Sport international : levée de la suspension provisoire de Laurence Vincent-Lapointe

Par Martine Dallaire

Au cours des derniers jours, l’espoir olympique canadienne en canoé féminin, Laurence Vincent-Lapointe, a éprouvé un grand soulagement à la suite de la levée de la suspension pour dopage, dont elle faisait l’objet. La Fédération internationale de canoë a accueilli de manière favorable les arguments de l’athlète.

La jeune femme, qui fait partie de l’élite dans son sport de prédilection, représente un espoir de médaille important aux Jeux de Tokyo. La levée de sa suspension lui permettra donc de reprendre l’entraînement avec ses compagnes de l’équipe nationale.

Les défis à surmonter face à l’entraînement

Laurence Vincent-Lapointe avoue bien sincèrement que sa suspension l’a empêchée de participer à une compétition, l’été dernier, en raison d’un résultat positif à un test antidopage. Aussi, elle n’a pu profiter de conditions idéales d’entraînement. Comme elle n’avait plus le droit de côtoyer ses coéquipières à l’entraînement, elle a donc dû s’entraîner en solo. Si son entraînement a eu lieu dans des conditions particulièrement difficiles, elle ne l’a pas cessé pour autant. Elle a dû composer avec certains obstacles, alors qu’elle s’entraînait seule à la machine à ramer. Elle pratiquait face à un miroir tout en se filmant à l’aide de son téléphone cellulaire, pour pouvoir ensuite procéder à certaines corrections dans ses mouvements. Même si ce ne fut pas facile, la jeune femme croit que cette technique lui a permis de garder la forme. Ce qui est nettement préférable à un arrêt complet.
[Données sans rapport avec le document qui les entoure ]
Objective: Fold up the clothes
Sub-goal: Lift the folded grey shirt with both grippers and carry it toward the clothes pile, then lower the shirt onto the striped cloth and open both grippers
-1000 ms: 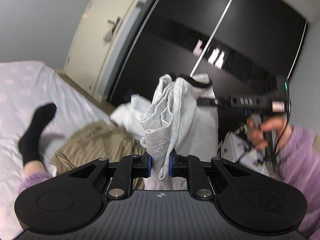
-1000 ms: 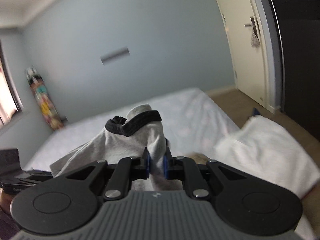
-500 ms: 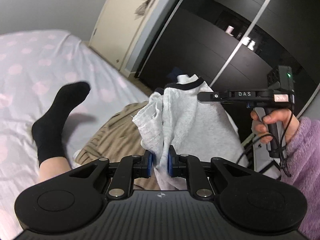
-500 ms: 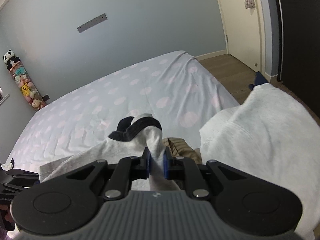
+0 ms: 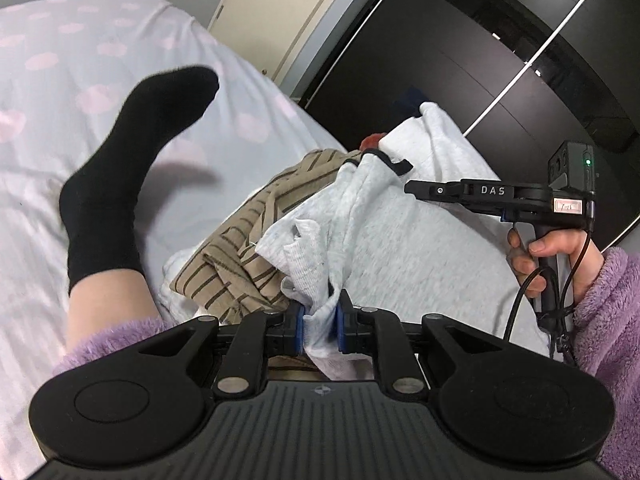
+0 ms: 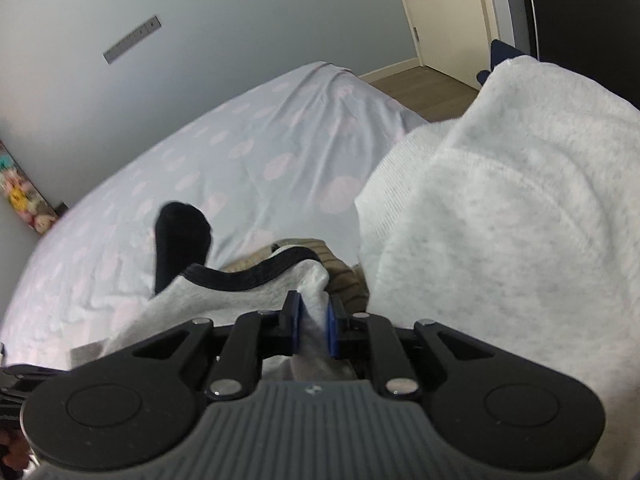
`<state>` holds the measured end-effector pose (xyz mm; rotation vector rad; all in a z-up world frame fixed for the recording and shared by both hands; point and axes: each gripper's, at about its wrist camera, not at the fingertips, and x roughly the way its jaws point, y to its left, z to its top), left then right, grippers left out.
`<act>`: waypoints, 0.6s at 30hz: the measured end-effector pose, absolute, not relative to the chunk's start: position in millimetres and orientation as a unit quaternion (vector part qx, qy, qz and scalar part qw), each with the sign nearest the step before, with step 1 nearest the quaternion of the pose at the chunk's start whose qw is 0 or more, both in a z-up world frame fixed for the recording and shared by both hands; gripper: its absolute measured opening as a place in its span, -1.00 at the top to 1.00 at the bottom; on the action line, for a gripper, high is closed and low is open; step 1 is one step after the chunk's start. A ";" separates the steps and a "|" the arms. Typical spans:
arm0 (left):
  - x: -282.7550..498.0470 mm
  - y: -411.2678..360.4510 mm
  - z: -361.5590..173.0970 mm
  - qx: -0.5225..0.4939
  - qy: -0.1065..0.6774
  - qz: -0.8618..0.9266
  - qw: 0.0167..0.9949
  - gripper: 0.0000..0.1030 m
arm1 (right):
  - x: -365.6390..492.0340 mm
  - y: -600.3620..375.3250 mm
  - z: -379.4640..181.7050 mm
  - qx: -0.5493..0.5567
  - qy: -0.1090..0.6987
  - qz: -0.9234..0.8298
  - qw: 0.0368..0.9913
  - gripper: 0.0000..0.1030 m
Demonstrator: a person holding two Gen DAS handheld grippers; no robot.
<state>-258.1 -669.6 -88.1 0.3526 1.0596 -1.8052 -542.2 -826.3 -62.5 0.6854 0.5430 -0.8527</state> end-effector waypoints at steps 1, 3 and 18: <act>-258.6 -670.8 -90.5 0.146 0.437 -0.741 0.488 0.74 | -539.3 -826.0 -65.3 0.312 0.261 -0.406 0.819 0.70; -262.2 -669.3 -90.5 0.149 0.435 -0.738 0.493 0.74 | -535.6 -825.6 -72.1 0.298 0.268 -0.417 0.815 0.70; -249.9 -632.0 -11.3 0.136 0.328 -0.757 0.548 0.57 | -575.4 -776.5 0.6 0.274 0.196 -0.443 0.831 0.55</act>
S’adapter de nouveau à l’eau

C’est lorsqu’elle a dû reprendre l’entraînement en eau que l’athlète a réalisé que le fait d’être privée de ses conditions d’entraînement habituelles l’avait pénalisée. Elle a senti une nette différence lorsqu’elle s’est retrouvée sur l’eau, il y a environ deux semaines. L’entraînement en salle étant tout autre, elle a éprouvé quelques difficultés. Si elle n’a jamais abandonné durant tout ce temps, c’est en raison de la flamme qui l’animait pour le canoë. Elle s’est donc accrochée à son rêve dans l’espoir de revenir à la compétition un jour. Selon son ancien entraîneur, Mathieu Pelletier, elle saura reprendre le temps perdu et regagner sa place au sein de l’équipe.

Ramer à plein régime vers ses objectifs

Il y a fort à parier que la jeune canoéiste sera incontestablement motivée dès son retour de la Floride où elle poursuit actuellement son entraînement. Elle devra toutefois faire preuve de modération et prendre le temps requis pour retrouver sa forme maximale, et ce, même si les essais nationaux se tiendront en Géorgie, en avril. Elle devra éviter d’aller trop vite pour ne pas se brûler et risquer des blessures. Il importe avant tout qu’elle maîtrise bien sa technique et qu’elle reprenne contact avec son embarcation. Ses performances physiques reviendront graduellement, car si elle est en forme actuellement, son niveau de forme physique n’est peut-être pas le même que celui auquel elle était habituée l’an dernier. Nul doute que son entraînement individuel l’aidera grandement.